Consciente de que, no imediato, a oferta médica não é competitiva, o especialista prefere que se pense num outro segmento: o turismo de terceira idade. Neste segmento, estima, a ilha do Monte Cara poderá dar cartas. É que, apesar de também depender da qualidade e quantidade dos serviços de saúde, engloba outras vertentes.
“As pessoas vêem as suas condições de vida melhoradas quando se encontram numa zona onde o clima é ameno, onde não há doenças endémicas e onde existe paz social e estabilidade. Acho que isso seria muito mais a vocação de São Vicente”, acredita.

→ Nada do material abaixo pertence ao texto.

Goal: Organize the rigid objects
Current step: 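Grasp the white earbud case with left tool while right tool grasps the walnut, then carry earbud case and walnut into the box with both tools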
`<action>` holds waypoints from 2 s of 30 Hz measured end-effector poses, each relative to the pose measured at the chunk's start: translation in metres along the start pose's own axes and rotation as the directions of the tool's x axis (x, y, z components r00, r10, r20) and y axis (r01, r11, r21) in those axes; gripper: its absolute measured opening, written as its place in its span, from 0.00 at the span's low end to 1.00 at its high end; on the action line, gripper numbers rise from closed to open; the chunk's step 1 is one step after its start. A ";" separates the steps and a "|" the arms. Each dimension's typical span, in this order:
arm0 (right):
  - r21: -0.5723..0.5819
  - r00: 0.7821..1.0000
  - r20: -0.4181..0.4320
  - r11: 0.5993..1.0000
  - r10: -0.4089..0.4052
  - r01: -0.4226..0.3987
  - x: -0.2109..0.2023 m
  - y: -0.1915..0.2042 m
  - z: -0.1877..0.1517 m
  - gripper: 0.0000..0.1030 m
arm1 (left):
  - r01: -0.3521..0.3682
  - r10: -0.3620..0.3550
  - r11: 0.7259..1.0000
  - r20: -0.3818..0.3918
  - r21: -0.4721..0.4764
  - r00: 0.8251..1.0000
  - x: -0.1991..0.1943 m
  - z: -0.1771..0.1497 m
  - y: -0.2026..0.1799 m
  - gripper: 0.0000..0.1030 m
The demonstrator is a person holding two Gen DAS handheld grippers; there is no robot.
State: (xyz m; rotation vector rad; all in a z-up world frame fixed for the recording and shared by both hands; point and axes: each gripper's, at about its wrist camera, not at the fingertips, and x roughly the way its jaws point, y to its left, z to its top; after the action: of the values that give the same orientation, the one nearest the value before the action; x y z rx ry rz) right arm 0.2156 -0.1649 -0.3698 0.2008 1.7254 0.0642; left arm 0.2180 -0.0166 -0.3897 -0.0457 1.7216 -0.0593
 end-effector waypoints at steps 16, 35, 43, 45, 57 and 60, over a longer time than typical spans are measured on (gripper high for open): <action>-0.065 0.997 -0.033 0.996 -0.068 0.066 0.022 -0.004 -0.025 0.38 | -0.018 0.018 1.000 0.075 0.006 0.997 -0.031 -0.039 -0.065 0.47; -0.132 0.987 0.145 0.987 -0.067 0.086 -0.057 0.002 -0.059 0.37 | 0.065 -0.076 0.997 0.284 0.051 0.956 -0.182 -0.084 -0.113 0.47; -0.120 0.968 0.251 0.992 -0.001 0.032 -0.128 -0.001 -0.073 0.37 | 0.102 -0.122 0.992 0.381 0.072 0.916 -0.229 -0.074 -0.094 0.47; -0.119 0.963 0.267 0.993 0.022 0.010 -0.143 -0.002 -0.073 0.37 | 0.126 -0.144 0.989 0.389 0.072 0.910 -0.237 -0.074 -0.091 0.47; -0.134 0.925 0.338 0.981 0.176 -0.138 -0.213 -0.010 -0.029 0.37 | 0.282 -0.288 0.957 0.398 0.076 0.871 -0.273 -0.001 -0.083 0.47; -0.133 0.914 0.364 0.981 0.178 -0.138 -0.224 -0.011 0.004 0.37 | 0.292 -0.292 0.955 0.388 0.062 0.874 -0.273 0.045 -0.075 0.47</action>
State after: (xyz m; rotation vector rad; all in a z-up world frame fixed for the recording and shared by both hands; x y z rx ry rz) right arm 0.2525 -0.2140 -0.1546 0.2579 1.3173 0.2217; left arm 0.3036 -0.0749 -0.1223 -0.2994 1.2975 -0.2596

Estará por perceber a vocação exacta de São Vicente na área do turismo de saúde. No actual estado de coisas é consensual que, quer a aposta principal incida sobre a componente médica ou recaia no bem-estar, esteja mais próxima ou mais distante do turismo de terceira idade e residencial, ainda será preciso percorrer um longo caminho até que o destino possa ser competitivo.
Centrais em todo o processo serão os operadores privados e, no caso, os prestadores de cuidados de saúde. Nesta área, Mindelo tem estado na vanguarda. À escala do mercado nacional, a cidade é desde há vários anos um modelo no contexto cabo-verdiano, com duas clínicas particulares de referência.
O administrador-geral do Medicentro, Andres Fidalgo não duvida que, a prazo, São Vicente poderá até ter uma palavra a dizer no turismo de saúde. Antes, porém, é preciso fazer muito trabalho, desde logo no plano legal.
“Não podemos falar de turismo de saúde em Cabo Vede quando a própria lei não permite o desenvolvimento das estruturas privadas de saúde, tendo em conta que nenhum europeu vai a um hospital público, a não ser que seja extremamente necessário”, explica.
Nas actuais condições, “falar de turismo de saúde é uma falácia, é uma mentira”, diz.
A médica Alícia Wahnon, sócia da Urgimed, tem a mesma percepção. Apesar de considerar que o país tem todas as condições para o desenvolvimento do turismo de saúde, entende que faltam infra-estruturas capazes de dar resposta.
“Sabemos que Cabo verde é um país pobre e que tem que haver parcerias, principalmente nesta área. Acho que é uma área virgem e à qual os empresários deviam dar mais atenção, como acontece em algumas partes do mundo”, defende.
A Urgimed está disponível para investir em mais equipamentos e em mais profissionais especializados, mas a médica Alícia Wahnon pede que o Estado cumpra o seu papel.
“Porque é caro investir em equipamentos novos e de ponta e os nacionais precisam de incentivos. Precisam de incentivos fiscais, incentivos a nível da banca. Não quer dizer apoiar no sentido de dar. Apoiar nas medidas que se tomam para que o empresário invista nesta área”, esclarece.
O administrador da Urgimed alinha pelo mesmo diapasão e recorda os investimentos já feitos.
“Neste momento, temos 23 especialidades, dois blocos cirúrgicos, sala de internamento, laboratório, todo um departamento completo de imagiologia, já começámos a trabalhar na área da cirurgia oftalmológica, muito mais barata do que nas Canárias”.
A elaboração de uma estratégia, processo do qual os privados querem fazer parte, será, o primeiro passo. Antes disso, apesar de identificado o potencial, nada acontecerá. “Acho que estamos no mesmo sítio”, conclui o cronista do Expresso das Ilhas, José Almada Dias, ao reler o artigo que assinou sobre o tema, em Novembro de 2015.
Texto originalmente publicado na edição impressa do Expresso das Ilhas nº 783 de 30 de Novembro de 2016.